Appeals Court Denies Pam Bondi's Motion to Stay Gay Marriage Cases

Today, the Third District Court of Appeal in Miami denied a motion by Florida Attorney General Pam Bondi to freeze the marriage equality cases in Miami-Dade and Monroe counties from advancing through the court system.

"The Third District Court denied her the motion to stay briefings, which was seen as a delaying tactic to slow or stop the case for marriage equality from going forward in Florida," said Mark Ebenhoch, the media director for Aaron Huntsman and William "Lee" Jones, one of the South Florida couples challenging the state's ban on same-sex marriage.

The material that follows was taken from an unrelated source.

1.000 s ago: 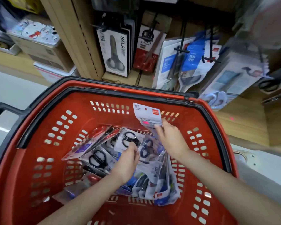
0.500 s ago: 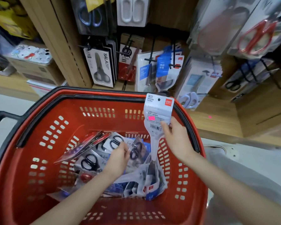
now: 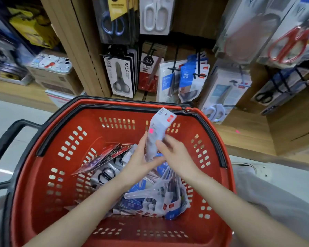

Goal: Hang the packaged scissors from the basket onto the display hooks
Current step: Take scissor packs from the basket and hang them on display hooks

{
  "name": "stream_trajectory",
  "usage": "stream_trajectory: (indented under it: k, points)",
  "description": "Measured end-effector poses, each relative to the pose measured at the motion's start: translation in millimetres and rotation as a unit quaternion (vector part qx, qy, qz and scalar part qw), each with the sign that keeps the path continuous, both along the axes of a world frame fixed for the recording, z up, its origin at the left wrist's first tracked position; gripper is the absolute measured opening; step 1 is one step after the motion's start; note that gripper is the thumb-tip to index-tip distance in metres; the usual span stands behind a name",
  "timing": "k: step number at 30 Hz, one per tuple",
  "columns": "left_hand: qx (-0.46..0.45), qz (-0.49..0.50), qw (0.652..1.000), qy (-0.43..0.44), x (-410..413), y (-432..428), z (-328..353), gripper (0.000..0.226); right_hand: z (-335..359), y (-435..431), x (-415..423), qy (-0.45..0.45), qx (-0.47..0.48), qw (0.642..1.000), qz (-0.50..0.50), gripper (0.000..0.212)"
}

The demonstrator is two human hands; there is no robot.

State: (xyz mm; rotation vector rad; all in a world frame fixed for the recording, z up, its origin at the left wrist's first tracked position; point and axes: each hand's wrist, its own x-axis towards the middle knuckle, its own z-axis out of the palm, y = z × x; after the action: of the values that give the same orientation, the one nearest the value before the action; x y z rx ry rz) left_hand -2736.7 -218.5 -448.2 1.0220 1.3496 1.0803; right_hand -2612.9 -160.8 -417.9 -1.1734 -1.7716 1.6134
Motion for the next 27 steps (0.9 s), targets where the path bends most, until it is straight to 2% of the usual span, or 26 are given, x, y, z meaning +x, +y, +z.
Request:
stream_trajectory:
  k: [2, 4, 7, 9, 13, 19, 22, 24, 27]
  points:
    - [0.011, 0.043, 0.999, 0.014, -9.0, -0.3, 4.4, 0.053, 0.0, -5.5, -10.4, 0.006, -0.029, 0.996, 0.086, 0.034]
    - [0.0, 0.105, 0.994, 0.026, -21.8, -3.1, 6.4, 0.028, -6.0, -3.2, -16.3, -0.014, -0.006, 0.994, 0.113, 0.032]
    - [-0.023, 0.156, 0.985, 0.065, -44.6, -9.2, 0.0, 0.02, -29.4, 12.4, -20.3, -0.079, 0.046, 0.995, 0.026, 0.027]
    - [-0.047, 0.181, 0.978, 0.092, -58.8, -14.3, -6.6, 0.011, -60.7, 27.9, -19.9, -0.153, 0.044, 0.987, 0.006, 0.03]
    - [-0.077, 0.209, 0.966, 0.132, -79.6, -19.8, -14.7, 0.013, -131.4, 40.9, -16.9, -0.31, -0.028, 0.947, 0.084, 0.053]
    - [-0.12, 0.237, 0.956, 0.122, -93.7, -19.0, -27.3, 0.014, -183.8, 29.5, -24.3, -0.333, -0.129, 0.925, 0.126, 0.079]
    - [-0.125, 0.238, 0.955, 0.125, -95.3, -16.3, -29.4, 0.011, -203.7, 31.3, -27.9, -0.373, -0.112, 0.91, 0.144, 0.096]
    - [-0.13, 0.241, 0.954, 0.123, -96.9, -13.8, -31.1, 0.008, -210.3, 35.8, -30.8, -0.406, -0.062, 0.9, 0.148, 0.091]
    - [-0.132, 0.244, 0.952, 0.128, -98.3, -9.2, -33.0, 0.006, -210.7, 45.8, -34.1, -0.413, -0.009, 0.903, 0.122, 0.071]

See also: Gay Marriage Question One Step Closer to the Florida Supreme Court

The judges also consolidated both the Pareto case in Miami-Dade and the Huntsman case in Monroe County, since both lawsuits similarly challenge the state's ban on same-sex marriage. This means the six couples and the Equality Florida Institute in the Pareto case will advance through the litigation process with Huntsman and Jones from Key West as a united force.

"I'm excited and relieved that cases have been merged," Huntsman said. "We're an unstoppable force now. The pain and suffering is soon going to come to an end in Florida for everyone facing this injustice. This is the best news because Equality Florida and we have been working together since the beginning, and now we're officially one team."

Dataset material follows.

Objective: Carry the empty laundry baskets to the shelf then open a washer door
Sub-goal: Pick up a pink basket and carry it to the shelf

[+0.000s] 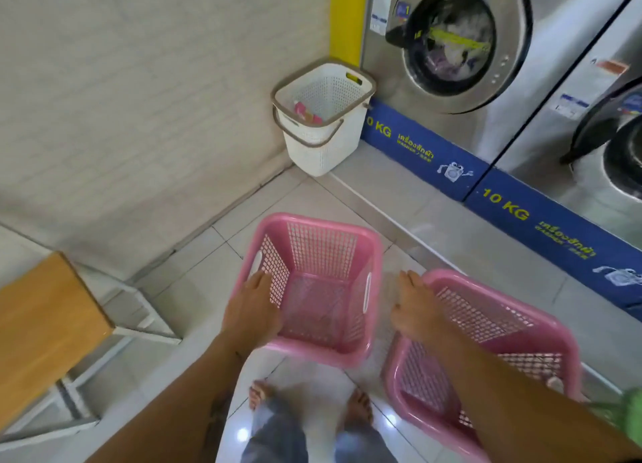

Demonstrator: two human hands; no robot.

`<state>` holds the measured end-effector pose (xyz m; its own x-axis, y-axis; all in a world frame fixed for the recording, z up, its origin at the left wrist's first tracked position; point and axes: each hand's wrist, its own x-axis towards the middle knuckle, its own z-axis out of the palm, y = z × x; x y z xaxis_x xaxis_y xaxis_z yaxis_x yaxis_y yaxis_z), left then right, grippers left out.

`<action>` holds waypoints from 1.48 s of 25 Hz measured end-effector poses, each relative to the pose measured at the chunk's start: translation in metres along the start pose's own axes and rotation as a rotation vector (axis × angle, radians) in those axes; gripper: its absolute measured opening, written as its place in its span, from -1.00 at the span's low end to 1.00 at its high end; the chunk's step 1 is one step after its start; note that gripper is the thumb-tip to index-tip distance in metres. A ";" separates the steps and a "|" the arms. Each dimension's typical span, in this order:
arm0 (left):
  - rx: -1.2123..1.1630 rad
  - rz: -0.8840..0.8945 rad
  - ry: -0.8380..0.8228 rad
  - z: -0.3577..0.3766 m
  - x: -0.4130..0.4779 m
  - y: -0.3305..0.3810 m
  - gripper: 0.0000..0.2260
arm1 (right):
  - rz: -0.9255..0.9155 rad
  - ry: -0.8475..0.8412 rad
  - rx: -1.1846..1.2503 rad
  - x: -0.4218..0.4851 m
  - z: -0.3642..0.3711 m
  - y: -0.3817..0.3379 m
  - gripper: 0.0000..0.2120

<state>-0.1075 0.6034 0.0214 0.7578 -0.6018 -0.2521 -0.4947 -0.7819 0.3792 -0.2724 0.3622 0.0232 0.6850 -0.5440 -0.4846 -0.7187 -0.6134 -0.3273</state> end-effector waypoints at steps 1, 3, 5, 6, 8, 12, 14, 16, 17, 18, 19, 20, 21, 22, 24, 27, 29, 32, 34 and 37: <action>0.031 -0.010 -0.009 0.008 0.017 -0.013 -0.56 | 0.014 0.004 -0.006 0.017 0.009 -0.003 -0.33; 0.085 -0.003 -0.011 0.028 0.053 -0.039 -0.49 | 0.027 0.015 -0.019 0.053 0.032 -0.008 -0.30; 0.133 0.023 -0.010 0.055 0.092 -0.071 -0.42 | 0.041 -0.002 -0.050 0.093 0.063 -0.007 -0.29; 0.170 0.025 -0.022 0.072 0.114 -0.089 -0.36 | 0.057 -0.008 -0.063 0.115 0.084 -0.004 -0.28; 0.226 -0.013 -0.058 0.102 0.151 -0.118 -0.23 | 0.105 0.014 -0.044 0.149 0.121 0.002 -0.26; 0.260 -0.067 -0.096 0.157 0.203 -0.169 -0.07 | 0.189 0.130 -0.034 0.196 0.189 0.014 -0.28; 0.308 0.000 -0.072 0.172 0.214 -0.186 -0.08 | 0.222 0.192 -0.040 0.208 0.206 0.018 -0.28; 0.285 0.059 -0.041 0.175 0.223 -0.196 -0.08 | 0.201 0.225 -0.062 0.217 0.207 0.022 -0.30; 0.256 0.076 -0.046 0.171 0.226 -0.198 -0.09 | 0.186 0.229 -0.075 0.222 0.200 0.023 -0.30; 0.219 0.085 -0.048 0.163 0.227 -0.198 -0.11 | 0.176 0.232 -0.084 0.224 0.190 0.021 -0.31; 0.173 0.085 -0.042 0.153 0.226 -0.197 -0.14 | 0.165 0.243 -0.091 0.226 0.178 0.015 -0.35; 0.127 0.074 -0.028 0.140 0.224 -0.198 -0.16 | 0.148 0.267 -0.091 0.228 0.164 0.008 -0.40; 0.087 0.054 -0.011 0.123 0.218 -0.198 -0.16 | 0.123 0.284 -0.085 0.228 0.148 -0.003 -0.44; 0.060 0.027 0.003 0.105 0.209 -0.199 -0.14 | 0.089 0.286 -0.083 0.227 0.131 -0.015 -0.45; 0.028 -0.038 0.052 0.067 0.186 -0.201 -0.15 | 0.004 0.278 -0.088 0.221 0.096 -0.043 -0.45; 0.011 -0.165 0.113 0.008 0.136 -0.197 -0.20 | -0.128 0.238 -0.049 0.193 0.049 -0.088 -0.35; 0.002 -0.210 0.179 -0.025 0.094 -0.192 -0.23 | -0.214 0.191 -0.094 0.172 0.023 -0.116 -0.18; 0.013 -0.349 0.323 -0.065 0.009 -0.172 -0.24 | -0.382 0.161 -0.182 0.128 -0.011 -0.149 -0.13; 0.013 -0.437 0.403 -0.084 -0.053 -0.157 -0.26 | -0.460 0.126 -0.200 0.092 -0.028 -0.169 -0.09; 0.052 -0.564 0.488 -0.105 -0.144 -0.137 -0.29 | -0.637 0.080 -0.251 0.041 -0.045 -0.200 -0.07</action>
<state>-0.1040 0.8139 0.0988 0.9992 0.0238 0.0319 0.0146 -0.9644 0.2639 -0.0958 0.4370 0.1049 0.9782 -0.0680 -0.1961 -0.1304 -0.9364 -0.3258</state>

The Miami couples are also excited that they will go forward, hand in hand, with the Key West couple.

"I'm excited to have the Key West case merged with ours. I think this is excellent news!" said Vanessa Alenier. "I'm also happy the courts understand it's important to move forward with our case and not place a stay, pending a U.S. Supreme Court decision. We are hopeful the Third District Court of Appeal will allow our case to go straight to the Florida Supreme Court for final decision."

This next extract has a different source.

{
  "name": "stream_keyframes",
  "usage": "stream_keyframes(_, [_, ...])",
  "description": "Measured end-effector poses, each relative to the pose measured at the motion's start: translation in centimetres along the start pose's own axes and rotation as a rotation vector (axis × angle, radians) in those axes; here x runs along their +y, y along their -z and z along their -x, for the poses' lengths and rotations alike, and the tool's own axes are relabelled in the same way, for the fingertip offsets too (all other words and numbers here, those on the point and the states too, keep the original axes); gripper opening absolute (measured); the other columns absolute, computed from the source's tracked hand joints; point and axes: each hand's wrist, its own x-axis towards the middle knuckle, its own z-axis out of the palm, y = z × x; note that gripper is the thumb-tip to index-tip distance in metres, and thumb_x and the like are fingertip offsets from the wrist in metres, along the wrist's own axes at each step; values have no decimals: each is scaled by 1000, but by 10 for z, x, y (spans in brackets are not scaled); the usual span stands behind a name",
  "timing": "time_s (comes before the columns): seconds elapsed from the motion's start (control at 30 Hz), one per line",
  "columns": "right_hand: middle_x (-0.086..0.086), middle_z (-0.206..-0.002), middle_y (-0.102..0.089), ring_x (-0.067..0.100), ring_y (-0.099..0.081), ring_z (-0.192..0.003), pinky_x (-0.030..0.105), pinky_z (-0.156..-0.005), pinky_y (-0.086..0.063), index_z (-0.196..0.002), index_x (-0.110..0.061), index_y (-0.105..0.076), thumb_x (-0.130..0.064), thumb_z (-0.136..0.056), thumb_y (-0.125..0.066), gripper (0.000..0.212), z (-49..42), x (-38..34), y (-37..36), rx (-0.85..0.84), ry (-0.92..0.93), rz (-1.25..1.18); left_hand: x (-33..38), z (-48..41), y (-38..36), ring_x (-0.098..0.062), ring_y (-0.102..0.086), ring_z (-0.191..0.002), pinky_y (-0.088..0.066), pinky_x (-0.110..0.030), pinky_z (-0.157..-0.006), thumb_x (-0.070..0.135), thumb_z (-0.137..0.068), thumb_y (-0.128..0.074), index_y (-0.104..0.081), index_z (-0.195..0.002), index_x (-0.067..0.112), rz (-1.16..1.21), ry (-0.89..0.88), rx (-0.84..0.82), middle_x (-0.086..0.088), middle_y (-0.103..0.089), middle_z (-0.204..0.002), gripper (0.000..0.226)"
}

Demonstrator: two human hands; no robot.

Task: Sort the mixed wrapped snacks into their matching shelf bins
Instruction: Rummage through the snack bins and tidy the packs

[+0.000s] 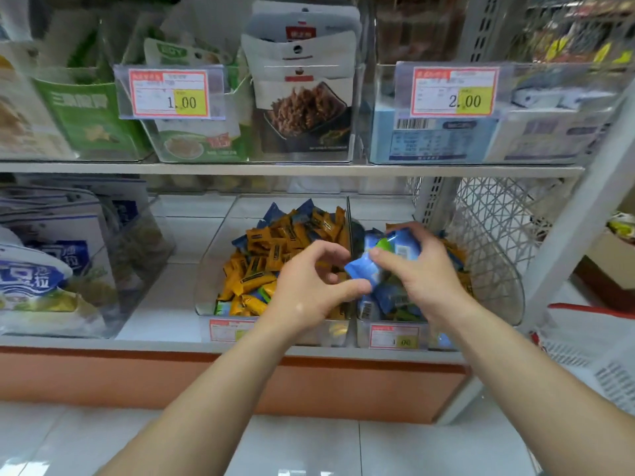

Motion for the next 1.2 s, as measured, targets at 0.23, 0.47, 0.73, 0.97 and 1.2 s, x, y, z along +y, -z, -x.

One of the merged case's attorneys, Bernadette Restivo, is relieved that Pam Bondi's motion has been denied. She believes that prolonging justice poses a serious threat to the security of the couples because they currently lack many of the rights and protections that heterosexual couples have. "We are very relieved that Bondi's motion to stay briefing was denied," Restivo said. "Every day this case is delayed is another day of irreparable harm to the plaintiffs and other couples like them."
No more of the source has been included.